If players never make it to the NFL and instead only receive a few years of NIL money while in college, they will have maxed out their earning potential by their early 20s. And the time and energy they spend on training vis-à-vis academics, coupled with the fact that players transfer schools frequently, mean that many athletes may not have much of a degree or an education to fall back on once their NIL earning days end.
New Crop of Broke Athletes
Over three years ago, I wrote about how an NFL player shouldn’t have taken the flak he did online for disclosing that he drove a Kia. In that article, I cited a 2009 Sports Illustrated story finding “that 78 percent of NFL athletes find themselves bankrupt, or in financial distress, within two years of retirement, and that 60 percent of NBA stars end up in a similar position within five years of ending their basketball careers.”
The Journal’s piece on growing prom spending brings home how this phenomenon will only explode in the NIL era. Name, image, and likeness agreements will give more players access to monetary windfalls. They will get those windfalls at even younger ages, with some signing deals before they can legally access the money they earn. And while more people will receive windfalls at the collegiate level, fewer will have the ability to convert those six-figure windfalls in their teens into seven- or eight-figure windfalls in their 20s and 30s.
All of this seems like a recipe for even more athletes to turn into financial versions of the shooting star — earning (relatively) big money very young in life, spending it just as quickly, and ending up in monetary distress before they turn 30. The “Wild West” atmosphere among colleges and universities, with players changing teams annually and very little strategic thinking by most actors, encourages short-term decision-making that many may come to regret.

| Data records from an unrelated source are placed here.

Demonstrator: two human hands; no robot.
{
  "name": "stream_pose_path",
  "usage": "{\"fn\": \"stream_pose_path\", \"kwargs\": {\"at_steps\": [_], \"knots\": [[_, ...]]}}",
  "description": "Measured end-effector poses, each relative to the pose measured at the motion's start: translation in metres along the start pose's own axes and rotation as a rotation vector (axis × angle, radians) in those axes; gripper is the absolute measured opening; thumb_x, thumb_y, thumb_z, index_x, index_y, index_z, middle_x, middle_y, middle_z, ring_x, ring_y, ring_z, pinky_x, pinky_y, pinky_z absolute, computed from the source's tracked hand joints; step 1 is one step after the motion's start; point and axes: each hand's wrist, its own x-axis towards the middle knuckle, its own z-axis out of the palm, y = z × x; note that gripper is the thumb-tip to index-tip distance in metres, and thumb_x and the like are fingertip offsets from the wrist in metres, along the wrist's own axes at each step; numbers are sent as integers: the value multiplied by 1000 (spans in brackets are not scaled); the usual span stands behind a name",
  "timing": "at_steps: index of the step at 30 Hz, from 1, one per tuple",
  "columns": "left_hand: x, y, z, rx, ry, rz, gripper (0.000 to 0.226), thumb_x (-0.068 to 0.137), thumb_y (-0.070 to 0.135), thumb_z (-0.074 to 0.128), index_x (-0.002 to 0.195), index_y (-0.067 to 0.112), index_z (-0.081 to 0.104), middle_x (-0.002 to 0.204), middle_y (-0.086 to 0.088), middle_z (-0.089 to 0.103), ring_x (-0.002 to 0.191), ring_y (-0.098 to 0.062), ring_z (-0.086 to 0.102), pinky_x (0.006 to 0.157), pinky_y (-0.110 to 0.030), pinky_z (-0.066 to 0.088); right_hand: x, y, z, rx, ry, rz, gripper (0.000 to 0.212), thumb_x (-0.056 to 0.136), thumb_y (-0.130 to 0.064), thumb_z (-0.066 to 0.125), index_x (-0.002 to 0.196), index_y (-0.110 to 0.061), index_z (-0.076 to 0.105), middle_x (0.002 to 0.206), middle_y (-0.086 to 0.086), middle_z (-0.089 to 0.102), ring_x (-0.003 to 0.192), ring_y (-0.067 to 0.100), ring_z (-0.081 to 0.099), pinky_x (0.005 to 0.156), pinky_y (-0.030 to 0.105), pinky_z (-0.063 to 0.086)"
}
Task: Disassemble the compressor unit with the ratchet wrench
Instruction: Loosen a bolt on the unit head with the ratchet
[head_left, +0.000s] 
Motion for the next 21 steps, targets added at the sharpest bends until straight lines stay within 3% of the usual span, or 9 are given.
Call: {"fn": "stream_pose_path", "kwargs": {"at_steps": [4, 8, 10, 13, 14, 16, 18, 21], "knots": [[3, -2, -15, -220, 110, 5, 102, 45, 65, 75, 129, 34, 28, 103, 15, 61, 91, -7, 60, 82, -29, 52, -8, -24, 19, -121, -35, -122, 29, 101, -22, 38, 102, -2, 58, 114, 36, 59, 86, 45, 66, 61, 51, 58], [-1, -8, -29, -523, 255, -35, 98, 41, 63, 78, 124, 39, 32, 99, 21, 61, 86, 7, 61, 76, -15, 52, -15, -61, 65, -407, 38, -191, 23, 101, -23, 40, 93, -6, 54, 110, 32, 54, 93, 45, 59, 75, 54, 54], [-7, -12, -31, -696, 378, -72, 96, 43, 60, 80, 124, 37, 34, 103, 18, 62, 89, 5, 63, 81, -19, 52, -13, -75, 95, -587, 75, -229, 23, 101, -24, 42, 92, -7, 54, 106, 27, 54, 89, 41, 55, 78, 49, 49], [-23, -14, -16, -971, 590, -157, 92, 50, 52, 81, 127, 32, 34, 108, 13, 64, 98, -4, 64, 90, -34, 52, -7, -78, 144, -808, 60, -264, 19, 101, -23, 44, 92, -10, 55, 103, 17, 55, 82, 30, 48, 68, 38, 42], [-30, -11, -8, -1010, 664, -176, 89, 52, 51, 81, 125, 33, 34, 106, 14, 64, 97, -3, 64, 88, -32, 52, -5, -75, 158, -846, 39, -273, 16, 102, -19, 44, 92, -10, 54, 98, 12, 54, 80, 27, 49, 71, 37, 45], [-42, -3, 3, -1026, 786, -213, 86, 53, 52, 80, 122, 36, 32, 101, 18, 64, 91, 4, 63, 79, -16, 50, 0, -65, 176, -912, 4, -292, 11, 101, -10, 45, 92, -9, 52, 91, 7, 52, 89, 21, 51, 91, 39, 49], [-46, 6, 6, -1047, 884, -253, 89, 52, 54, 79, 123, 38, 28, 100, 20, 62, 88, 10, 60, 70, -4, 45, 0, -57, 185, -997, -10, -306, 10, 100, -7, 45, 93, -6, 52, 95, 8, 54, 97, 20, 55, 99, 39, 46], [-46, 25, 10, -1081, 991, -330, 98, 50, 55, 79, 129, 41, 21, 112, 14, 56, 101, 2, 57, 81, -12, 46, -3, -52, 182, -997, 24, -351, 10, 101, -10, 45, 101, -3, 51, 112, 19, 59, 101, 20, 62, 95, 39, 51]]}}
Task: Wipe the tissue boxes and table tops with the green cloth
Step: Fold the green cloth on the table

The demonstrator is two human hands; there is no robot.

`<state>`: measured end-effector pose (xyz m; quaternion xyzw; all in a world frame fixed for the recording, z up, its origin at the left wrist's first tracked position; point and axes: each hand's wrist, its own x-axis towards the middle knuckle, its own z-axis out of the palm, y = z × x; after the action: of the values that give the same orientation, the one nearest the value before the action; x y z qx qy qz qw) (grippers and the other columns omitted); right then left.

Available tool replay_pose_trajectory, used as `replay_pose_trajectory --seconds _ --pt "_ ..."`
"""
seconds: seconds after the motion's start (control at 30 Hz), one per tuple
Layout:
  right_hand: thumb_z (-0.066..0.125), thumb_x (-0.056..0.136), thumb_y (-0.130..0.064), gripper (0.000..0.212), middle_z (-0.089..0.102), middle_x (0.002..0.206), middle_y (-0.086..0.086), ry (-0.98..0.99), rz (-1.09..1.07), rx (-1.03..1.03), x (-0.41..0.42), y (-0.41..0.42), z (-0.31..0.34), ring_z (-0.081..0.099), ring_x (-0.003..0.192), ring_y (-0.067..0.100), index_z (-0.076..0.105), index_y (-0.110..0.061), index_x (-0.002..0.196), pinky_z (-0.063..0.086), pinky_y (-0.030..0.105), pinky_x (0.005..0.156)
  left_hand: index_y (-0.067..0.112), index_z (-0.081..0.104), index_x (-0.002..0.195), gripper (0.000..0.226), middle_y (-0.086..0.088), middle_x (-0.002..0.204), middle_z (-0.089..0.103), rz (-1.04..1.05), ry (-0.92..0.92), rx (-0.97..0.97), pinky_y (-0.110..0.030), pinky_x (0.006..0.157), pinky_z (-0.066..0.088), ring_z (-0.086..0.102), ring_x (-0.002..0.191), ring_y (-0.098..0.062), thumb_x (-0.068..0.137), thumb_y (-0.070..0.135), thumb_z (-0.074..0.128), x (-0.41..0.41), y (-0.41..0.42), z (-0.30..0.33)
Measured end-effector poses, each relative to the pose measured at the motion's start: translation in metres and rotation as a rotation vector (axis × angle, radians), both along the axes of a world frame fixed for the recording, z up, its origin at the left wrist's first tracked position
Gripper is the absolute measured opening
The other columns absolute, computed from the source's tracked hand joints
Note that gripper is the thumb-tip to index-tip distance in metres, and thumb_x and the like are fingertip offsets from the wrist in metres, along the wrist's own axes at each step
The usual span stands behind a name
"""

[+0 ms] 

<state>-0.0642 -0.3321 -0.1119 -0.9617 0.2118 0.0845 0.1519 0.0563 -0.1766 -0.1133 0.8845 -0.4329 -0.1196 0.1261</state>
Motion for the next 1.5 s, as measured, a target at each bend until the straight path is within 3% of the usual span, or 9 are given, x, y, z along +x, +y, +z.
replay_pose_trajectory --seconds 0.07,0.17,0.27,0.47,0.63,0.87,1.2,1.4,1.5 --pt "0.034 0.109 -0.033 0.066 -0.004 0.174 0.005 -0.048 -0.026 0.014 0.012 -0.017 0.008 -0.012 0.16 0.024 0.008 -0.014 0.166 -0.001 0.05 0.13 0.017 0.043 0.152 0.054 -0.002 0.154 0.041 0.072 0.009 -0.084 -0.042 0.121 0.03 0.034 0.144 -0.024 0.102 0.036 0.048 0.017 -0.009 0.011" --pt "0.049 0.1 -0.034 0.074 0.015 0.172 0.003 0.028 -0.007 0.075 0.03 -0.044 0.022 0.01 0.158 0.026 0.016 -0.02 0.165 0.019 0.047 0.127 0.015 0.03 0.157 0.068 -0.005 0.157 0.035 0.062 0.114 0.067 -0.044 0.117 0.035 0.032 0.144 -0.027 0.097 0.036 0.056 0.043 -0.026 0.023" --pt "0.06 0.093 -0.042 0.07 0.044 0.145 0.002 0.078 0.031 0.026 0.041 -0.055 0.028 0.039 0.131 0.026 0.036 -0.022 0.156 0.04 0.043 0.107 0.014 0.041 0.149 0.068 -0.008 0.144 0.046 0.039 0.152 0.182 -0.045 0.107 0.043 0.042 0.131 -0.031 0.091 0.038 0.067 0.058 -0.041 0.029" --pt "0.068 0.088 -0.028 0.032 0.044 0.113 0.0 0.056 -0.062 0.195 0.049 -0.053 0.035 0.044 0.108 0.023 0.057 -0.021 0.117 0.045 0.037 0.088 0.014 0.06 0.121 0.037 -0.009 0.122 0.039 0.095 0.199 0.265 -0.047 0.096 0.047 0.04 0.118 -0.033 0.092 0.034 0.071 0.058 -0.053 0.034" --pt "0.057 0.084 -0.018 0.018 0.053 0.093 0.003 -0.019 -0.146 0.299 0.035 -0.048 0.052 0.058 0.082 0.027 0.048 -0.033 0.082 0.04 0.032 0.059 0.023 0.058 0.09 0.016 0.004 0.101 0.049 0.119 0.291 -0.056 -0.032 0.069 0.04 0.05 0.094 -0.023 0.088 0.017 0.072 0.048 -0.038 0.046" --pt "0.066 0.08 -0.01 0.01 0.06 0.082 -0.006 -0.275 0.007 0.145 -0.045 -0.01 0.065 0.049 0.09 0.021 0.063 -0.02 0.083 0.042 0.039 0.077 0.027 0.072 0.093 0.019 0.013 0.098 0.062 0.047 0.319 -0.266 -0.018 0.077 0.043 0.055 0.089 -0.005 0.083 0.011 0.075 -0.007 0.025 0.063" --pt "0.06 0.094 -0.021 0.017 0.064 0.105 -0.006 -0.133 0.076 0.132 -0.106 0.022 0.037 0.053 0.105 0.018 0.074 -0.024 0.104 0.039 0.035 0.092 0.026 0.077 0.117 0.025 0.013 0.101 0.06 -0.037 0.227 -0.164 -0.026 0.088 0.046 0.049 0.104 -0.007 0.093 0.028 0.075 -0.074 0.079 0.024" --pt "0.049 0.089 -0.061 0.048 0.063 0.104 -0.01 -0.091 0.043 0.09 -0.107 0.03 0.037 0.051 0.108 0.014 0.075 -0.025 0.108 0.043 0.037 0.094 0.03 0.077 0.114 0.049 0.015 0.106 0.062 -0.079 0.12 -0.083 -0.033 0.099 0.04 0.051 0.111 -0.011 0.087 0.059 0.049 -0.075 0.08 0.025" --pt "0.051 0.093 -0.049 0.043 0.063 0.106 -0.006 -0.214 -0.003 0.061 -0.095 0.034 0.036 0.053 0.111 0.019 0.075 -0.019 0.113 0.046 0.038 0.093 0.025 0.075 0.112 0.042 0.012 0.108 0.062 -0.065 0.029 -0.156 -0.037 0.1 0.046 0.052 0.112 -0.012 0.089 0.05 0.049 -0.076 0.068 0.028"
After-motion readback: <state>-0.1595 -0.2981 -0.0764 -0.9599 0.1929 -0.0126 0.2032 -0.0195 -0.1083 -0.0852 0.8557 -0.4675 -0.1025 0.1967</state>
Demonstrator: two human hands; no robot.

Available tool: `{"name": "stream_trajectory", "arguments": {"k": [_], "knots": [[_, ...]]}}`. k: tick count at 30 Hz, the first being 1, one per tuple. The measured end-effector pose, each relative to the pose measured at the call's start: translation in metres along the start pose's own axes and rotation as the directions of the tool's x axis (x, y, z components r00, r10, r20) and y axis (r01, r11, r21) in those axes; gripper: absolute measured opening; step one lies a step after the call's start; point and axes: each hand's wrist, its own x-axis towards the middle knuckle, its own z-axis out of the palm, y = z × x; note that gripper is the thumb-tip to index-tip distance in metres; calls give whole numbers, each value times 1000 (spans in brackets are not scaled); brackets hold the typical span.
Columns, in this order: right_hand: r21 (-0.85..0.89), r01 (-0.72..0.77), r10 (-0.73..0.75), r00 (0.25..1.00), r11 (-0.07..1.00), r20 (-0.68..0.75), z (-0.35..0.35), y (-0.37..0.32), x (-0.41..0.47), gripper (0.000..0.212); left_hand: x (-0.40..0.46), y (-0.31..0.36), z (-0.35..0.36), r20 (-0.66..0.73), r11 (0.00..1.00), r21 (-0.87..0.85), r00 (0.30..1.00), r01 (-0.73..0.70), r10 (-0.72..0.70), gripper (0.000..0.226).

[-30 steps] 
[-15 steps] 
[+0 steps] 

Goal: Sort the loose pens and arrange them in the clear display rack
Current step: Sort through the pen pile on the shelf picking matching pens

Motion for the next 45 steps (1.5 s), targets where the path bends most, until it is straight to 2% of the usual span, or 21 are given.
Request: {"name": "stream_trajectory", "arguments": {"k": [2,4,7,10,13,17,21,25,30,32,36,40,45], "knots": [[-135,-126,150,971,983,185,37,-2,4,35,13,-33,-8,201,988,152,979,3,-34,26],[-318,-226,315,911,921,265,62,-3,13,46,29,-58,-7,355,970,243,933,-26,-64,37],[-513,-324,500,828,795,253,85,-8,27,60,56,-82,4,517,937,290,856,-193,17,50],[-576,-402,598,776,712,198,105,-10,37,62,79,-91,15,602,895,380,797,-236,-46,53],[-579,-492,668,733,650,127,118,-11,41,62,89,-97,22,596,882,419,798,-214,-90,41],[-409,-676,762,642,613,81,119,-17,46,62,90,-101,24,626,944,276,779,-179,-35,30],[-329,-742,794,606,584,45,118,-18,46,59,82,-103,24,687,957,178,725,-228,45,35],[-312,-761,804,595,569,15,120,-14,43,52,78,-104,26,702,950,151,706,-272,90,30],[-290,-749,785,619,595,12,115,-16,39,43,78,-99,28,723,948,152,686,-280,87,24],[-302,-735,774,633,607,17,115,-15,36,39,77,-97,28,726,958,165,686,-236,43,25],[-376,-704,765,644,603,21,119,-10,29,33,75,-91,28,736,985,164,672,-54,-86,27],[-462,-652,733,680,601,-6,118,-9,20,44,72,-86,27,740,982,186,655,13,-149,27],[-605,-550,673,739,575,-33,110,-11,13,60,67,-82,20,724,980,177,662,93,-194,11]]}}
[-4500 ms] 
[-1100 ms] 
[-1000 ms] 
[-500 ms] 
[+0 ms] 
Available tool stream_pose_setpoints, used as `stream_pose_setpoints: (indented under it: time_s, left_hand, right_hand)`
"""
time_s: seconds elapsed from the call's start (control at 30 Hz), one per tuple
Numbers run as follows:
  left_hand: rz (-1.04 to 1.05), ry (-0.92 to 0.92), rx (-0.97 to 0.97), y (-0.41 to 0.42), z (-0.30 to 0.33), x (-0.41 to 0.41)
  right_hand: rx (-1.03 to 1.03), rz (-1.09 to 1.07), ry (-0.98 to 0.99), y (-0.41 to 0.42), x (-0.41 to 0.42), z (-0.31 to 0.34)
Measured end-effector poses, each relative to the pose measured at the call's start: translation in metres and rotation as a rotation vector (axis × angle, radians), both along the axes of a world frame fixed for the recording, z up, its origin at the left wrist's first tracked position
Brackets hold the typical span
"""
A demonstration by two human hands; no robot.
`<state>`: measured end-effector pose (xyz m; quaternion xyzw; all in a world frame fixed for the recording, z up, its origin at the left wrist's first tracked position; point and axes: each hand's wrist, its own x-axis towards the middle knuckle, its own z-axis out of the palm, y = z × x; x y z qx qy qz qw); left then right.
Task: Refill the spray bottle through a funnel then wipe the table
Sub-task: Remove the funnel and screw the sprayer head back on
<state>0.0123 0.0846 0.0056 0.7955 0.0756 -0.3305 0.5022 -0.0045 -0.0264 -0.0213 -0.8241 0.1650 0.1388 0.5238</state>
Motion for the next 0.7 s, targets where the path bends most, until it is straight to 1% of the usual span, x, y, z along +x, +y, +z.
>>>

While Congress is considering legislation to rein in the NIL free-for-all, greater financial responsibility by young athletes often coming from impoverished backgrounds may be beyond lawmakers’ remit. One hopes that, at a minimum, some institution — one that goes beyond individual universities — can provide teens receiving big NIL paydays with some sound and objective fiscal advice. Otherwise, a generation of athletes could learn their lessons the hard way.